- [YOUR ASSIGNMENT]
If anything in the data looks odd, keep it anyway and write the whole listing out unchanged.

BEGIN DATA

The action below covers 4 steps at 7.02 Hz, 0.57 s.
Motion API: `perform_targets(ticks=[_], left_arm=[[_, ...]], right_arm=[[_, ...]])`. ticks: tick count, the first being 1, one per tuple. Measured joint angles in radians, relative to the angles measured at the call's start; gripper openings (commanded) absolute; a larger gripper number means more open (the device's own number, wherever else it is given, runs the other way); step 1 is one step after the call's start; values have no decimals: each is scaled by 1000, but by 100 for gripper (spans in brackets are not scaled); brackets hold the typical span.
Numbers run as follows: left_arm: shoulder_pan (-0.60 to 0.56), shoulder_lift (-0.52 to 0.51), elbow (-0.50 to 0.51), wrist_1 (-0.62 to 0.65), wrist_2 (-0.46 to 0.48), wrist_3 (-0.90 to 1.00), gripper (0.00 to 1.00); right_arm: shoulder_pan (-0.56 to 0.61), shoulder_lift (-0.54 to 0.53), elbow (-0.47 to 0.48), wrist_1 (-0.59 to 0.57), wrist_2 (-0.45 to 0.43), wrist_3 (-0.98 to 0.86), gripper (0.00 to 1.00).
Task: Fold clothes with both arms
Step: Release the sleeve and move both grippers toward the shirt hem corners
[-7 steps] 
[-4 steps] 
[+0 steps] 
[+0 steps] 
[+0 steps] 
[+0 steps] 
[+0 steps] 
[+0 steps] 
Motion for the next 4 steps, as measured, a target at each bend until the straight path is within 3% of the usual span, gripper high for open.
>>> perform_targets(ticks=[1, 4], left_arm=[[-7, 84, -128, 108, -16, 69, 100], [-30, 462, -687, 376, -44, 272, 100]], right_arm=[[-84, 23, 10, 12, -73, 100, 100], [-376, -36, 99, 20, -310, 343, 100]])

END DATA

- [SOLUTION TO THIS TASK]
The action below covers 4 steps at 7.02 Hz, 0.57 s.
Motion API: `perform_targets(ticks=[_], left_arm=[[_, ...]], right_arm=[[_, ...]])`. ticks: tick count, the first being 1, one per tuple. Measured joint angles in radians, relative to the angles measured at the call's start; gripper openings (commanded) absolute; a larger gripper number means more open (the device's own number, wherever else it is given, runs the other way); step 1 is one step after the call's start; values have no decimals: each is scaled by 1000, but by 100 for gripper (spans in brackets are not scaled); brackets hold the typical span.
Numbers run as follows: left_arm: shoulder_pan (-0.60 to 0.56), shoulder_lift (-0.52 to 0.51), elbow (-0.50 to 0.51), wrist_1 (-0.62 to 0.65), wrist_2 (-0.46 to 0.48), wrist_3 (-0.90 to 1.00), gripper (0.00 to 1.00); right_arm: shoulder_pan (-0.56 to 0.61), shoulder_lift (-0.54 to 0.53), elbow (-0.47 to 0.48), wrist_1 (-0.59 to 0.57), wrist_2 (-0.45 to 0.43), wrist_3 (-0.98 to 0.86), gripper (0.00 to 1.00).
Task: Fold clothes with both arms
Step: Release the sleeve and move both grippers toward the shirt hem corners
[-7 steps] 
[-4 steps] 
[+0 steps] 
[+0 steps] 
[+0 steps] 
[+0 steps] 
[+0 steps] 
[+0 steps] 
Motion for the next 4 steps, as measured, a target at each bend until the straight path is within 3% of the usual span, gripper high for open.
>>> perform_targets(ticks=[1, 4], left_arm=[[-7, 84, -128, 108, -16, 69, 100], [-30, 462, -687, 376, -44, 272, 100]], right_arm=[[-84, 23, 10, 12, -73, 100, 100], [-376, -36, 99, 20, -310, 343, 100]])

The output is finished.